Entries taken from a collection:
*** Block opens ***

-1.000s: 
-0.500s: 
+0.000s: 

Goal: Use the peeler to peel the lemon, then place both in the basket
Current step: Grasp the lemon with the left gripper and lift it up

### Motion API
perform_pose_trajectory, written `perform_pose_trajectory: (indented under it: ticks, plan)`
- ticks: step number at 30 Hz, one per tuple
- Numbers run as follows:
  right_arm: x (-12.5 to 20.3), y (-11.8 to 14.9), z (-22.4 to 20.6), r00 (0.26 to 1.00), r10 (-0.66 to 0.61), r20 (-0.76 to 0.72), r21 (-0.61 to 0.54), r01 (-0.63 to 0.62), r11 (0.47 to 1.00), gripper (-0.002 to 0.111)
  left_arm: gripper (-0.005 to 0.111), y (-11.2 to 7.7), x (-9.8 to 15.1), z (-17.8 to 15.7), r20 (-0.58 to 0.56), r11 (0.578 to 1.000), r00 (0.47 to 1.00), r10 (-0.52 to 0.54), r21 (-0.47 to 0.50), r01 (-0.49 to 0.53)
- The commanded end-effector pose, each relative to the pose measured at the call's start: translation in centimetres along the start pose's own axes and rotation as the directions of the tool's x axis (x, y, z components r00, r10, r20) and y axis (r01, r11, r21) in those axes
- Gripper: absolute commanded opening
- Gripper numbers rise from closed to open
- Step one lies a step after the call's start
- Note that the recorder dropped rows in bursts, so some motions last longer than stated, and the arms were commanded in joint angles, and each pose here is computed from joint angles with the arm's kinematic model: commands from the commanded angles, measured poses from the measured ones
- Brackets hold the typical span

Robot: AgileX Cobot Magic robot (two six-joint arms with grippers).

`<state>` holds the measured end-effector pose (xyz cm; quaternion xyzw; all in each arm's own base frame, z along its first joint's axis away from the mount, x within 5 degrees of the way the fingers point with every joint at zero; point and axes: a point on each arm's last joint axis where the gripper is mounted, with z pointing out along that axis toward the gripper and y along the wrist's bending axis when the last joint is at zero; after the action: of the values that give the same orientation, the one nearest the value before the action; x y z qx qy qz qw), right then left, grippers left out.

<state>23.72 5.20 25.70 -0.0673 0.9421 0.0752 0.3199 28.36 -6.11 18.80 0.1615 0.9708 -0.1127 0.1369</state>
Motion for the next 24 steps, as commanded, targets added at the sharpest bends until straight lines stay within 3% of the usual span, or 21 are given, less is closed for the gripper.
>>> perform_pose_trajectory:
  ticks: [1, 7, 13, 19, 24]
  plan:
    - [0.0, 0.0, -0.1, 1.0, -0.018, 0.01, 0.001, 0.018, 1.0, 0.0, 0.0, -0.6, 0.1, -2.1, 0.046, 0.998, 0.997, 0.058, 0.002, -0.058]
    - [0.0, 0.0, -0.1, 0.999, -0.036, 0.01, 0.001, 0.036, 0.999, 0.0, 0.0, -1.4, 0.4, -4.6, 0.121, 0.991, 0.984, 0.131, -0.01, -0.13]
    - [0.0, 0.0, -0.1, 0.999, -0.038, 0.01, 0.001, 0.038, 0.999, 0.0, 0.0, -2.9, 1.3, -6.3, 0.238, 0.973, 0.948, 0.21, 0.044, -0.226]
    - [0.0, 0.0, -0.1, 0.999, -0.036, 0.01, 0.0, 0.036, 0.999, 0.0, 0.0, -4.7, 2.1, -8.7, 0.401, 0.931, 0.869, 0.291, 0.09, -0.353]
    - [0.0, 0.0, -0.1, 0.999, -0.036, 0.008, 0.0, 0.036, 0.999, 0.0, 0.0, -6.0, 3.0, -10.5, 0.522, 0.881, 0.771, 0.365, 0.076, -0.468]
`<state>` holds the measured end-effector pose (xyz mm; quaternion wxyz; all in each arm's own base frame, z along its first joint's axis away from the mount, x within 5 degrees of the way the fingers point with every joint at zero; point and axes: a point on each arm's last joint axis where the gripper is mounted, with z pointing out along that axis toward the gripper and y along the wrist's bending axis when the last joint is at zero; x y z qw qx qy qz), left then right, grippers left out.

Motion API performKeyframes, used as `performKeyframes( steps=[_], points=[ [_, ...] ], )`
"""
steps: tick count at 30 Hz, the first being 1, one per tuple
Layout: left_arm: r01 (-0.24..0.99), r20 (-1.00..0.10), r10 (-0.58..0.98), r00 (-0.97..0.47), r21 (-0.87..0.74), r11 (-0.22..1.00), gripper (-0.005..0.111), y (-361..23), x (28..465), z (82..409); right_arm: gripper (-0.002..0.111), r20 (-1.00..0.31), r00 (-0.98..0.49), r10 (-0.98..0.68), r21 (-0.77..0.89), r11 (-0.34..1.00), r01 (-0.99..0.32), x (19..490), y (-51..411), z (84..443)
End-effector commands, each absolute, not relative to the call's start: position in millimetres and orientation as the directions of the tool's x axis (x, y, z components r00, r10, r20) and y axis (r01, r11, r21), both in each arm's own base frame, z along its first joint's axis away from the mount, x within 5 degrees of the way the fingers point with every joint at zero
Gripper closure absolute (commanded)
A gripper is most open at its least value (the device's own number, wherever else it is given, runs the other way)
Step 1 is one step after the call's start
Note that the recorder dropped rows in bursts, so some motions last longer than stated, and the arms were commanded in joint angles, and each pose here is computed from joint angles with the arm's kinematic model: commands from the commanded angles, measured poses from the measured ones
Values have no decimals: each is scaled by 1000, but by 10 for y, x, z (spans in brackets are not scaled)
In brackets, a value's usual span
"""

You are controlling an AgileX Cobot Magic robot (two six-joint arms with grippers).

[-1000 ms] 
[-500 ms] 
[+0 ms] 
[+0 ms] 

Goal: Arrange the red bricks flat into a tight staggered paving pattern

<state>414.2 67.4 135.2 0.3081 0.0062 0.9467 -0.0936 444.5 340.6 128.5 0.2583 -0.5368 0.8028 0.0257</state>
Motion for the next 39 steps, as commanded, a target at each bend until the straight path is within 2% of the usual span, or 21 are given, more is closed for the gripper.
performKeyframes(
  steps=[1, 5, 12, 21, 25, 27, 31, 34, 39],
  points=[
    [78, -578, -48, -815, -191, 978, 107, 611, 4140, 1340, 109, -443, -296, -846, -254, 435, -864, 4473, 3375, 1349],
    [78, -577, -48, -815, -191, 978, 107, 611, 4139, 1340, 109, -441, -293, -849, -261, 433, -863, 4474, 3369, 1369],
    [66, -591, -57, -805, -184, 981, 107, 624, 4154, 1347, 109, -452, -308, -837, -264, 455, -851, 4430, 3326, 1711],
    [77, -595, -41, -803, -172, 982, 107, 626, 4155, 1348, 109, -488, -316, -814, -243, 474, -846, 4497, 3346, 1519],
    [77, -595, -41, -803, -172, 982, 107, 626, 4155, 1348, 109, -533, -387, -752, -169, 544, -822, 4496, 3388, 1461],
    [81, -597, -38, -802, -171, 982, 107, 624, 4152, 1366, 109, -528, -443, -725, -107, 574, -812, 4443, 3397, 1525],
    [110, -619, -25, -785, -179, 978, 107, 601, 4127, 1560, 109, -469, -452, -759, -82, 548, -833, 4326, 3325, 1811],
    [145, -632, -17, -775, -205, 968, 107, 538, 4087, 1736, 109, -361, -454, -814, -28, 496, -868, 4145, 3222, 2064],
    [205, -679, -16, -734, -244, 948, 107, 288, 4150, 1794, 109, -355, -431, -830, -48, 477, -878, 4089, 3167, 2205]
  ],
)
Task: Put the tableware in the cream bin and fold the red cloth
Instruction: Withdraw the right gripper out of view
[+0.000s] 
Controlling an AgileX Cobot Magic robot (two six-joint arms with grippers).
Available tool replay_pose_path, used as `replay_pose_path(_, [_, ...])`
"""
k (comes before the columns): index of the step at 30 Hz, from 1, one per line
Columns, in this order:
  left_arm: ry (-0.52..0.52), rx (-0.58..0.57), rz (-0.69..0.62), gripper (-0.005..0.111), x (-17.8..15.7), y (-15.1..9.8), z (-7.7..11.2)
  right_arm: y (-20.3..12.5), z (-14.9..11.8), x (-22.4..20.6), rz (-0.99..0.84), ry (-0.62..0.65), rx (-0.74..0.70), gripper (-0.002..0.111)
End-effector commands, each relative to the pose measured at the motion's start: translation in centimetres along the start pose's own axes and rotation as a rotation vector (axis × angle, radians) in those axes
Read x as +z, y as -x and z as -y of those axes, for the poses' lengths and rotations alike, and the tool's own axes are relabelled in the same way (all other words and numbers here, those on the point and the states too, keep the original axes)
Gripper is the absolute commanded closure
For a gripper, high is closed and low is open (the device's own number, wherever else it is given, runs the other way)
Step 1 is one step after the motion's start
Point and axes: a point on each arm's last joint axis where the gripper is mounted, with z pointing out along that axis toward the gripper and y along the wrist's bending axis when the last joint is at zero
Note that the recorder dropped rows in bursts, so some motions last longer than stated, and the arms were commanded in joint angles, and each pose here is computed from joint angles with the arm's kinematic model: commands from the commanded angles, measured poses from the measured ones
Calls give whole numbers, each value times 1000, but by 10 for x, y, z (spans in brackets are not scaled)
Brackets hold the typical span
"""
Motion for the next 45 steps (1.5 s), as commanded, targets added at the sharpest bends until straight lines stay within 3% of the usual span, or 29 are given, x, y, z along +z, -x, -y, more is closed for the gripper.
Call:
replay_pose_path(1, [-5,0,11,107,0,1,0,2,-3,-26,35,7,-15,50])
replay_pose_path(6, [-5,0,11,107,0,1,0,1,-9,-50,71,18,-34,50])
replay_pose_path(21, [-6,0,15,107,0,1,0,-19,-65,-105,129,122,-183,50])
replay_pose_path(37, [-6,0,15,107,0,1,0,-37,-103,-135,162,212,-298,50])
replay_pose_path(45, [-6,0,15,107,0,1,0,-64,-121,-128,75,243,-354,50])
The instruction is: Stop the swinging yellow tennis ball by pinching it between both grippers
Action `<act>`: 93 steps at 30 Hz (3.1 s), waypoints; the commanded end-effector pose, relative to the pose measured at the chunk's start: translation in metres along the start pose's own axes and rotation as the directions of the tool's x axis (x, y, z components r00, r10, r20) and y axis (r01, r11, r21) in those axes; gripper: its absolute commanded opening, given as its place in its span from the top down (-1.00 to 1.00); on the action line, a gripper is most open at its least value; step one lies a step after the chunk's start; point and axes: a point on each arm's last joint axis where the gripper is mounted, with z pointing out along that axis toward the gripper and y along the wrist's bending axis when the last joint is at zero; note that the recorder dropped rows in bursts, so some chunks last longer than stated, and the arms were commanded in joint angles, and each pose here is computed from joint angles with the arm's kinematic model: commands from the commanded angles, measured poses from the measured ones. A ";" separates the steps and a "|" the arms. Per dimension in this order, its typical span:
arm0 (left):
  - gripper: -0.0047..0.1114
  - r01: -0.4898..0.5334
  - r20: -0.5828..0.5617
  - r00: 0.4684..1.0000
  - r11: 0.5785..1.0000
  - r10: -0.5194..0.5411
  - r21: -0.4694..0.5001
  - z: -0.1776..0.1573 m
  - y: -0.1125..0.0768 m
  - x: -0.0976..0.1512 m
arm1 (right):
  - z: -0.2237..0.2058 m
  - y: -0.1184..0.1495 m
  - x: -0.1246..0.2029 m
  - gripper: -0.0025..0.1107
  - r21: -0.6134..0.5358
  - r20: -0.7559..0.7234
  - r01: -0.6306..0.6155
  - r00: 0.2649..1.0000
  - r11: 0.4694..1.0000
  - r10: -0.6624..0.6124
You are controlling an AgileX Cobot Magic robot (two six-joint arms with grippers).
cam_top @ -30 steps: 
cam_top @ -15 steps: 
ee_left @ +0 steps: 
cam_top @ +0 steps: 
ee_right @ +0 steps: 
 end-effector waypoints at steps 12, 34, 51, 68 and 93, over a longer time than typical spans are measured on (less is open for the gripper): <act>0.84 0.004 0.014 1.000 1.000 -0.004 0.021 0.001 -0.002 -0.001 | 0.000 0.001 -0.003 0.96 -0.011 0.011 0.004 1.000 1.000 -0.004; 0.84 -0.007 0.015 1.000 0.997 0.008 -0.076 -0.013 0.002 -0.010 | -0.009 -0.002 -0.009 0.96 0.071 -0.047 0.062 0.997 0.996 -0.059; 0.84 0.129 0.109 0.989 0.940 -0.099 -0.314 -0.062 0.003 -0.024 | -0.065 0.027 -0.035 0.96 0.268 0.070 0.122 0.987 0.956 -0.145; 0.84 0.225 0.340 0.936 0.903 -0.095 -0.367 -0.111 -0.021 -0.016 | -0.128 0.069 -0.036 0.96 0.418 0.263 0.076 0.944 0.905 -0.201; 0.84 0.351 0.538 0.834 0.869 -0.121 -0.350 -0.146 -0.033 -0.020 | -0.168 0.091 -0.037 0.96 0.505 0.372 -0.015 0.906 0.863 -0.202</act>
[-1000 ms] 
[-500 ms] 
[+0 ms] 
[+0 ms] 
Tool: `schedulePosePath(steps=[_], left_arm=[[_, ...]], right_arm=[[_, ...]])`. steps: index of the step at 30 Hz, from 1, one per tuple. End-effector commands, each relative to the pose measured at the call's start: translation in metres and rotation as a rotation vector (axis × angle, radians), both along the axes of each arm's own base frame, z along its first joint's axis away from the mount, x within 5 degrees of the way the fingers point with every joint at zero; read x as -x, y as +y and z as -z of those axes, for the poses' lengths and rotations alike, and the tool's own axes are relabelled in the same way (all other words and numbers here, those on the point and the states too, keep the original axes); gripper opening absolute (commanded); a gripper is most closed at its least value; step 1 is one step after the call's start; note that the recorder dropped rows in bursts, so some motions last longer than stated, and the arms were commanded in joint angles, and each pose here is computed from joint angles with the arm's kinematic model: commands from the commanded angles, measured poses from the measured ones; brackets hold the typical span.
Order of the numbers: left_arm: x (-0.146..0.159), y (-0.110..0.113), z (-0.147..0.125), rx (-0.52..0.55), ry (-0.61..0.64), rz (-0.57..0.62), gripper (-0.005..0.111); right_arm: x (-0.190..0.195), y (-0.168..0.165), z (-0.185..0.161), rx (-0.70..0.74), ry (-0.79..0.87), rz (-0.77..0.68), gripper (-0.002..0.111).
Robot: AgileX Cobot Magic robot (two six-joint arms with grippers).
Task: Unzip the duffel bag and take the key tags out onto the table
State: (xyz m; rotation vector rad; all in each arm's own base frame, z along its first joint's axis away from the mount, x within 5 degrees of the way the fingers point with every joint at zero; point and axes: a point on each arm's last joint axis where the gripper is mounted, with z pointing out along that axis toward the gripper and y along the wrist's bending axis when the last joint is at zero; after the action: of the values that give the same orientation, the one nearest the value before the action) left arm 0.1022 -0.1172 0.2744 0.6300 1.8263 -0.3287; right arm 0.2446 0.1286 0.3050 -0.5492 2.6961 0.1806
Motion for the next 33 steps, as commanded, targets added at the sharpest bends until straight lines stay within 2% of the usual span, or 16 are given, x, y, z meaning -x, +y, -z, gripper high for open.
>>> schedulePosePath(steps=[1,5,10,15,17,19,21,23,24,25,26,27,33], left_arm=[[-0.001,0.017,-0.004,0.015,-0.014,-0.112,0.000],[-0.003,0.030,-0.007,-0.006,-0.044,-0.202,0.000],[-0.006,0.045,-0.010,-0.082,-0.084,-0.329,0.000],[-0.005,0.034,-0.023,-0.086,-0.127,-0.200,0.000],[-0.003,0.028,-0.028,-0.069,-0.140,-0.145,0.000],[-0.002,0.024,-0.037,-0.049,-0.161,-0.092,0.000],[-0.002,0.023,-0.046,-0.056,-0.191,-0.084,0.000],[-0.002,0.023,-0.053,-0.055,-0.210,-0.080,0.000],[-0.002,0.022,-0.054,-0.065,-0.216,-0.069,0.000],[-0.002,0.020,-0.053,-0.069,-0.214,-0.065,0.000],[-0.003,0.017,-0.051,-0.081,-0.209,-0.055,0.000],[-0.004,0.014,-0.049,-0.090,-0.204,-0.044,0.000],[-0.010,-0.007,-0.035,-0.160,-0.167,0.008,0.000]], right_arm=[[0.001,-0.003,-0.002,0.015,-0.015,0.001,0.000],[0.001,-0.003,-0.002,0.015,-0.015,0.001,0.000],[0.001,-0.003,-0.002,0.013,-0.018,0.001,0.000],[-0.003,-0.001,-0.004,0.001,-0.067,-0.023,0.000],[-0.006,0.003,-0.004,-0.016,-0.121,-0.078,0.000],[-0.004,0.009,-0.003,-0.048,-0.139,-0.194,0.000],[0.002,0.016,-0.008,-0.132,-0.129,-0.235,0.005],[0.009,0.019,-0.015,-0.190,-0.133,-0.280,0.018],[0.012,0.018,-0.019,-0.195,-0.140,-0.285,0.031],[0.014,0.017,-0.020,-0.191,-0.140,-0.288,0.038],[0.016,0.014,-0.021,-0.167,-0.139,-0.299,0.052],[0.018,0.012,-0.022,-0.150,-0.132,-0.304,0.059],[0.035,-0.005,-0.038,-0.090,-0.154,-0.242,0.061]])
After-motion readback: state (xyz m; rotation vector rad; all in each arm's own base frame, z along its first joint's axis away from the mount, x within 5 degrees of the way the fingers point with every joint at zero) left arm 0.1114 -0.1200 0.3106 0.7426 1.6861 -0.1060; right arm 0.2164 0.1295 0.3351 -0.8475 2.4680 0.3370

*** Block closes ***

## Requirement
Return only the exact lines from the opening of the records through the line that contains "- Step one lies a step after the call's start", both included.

## Answer to this exercise
-1.000s: 
-0.500s: 
+0.000s: 

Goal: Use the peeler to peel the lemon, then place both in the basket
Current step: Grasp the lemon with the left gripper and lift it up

### Motion API
perform_pose_trajectory, written `perform_pose_trajectory: (indented under it: ticks, plan)`
- ticks: step number at 30 Hz, one per tuple
- Numbers run as follows:
  right_arm: x (-12.5 to 20.3), y (-11.8 to 14.9), z (-22.4 to 20.6), r00 (0.26 to 1.00), r10 (-0.66 to 0.61), r20 (-0.76 to 0.72), r21 (-0.61 to 0.54), r01 (-0.63 to 0.62), r11 (0.47 to 1.00), gripper (-0.002 to 0.111)
  left_arm: gripper (-0.005 to 0.111), y (-11.2 to 7.7), x (-9.8 to 15.1), z (-17.8 to 15.7), r20 (-0.58 to 0.56), r11 (0.578 to 1.000), r00 (0.47 to 1.00), r10 (-0.52 to 0.54), r21 (-0.47 to 0.50), r01 (-0.49 to 0.53)
- The commanded end-effector pose, each relative to the pose measured at the call's start: translation in centimetres along the start pose's own axes and rotation as the directions of the tool's x axis (x, y, z components r00, r10, r20) and y axis (r01, r11, r21) in those axes
- Gripper: absolute commanded opening
- Gripper numbers rise from closed to open
- Step one lies a step after the call's start

Nothing more belongs to this answer.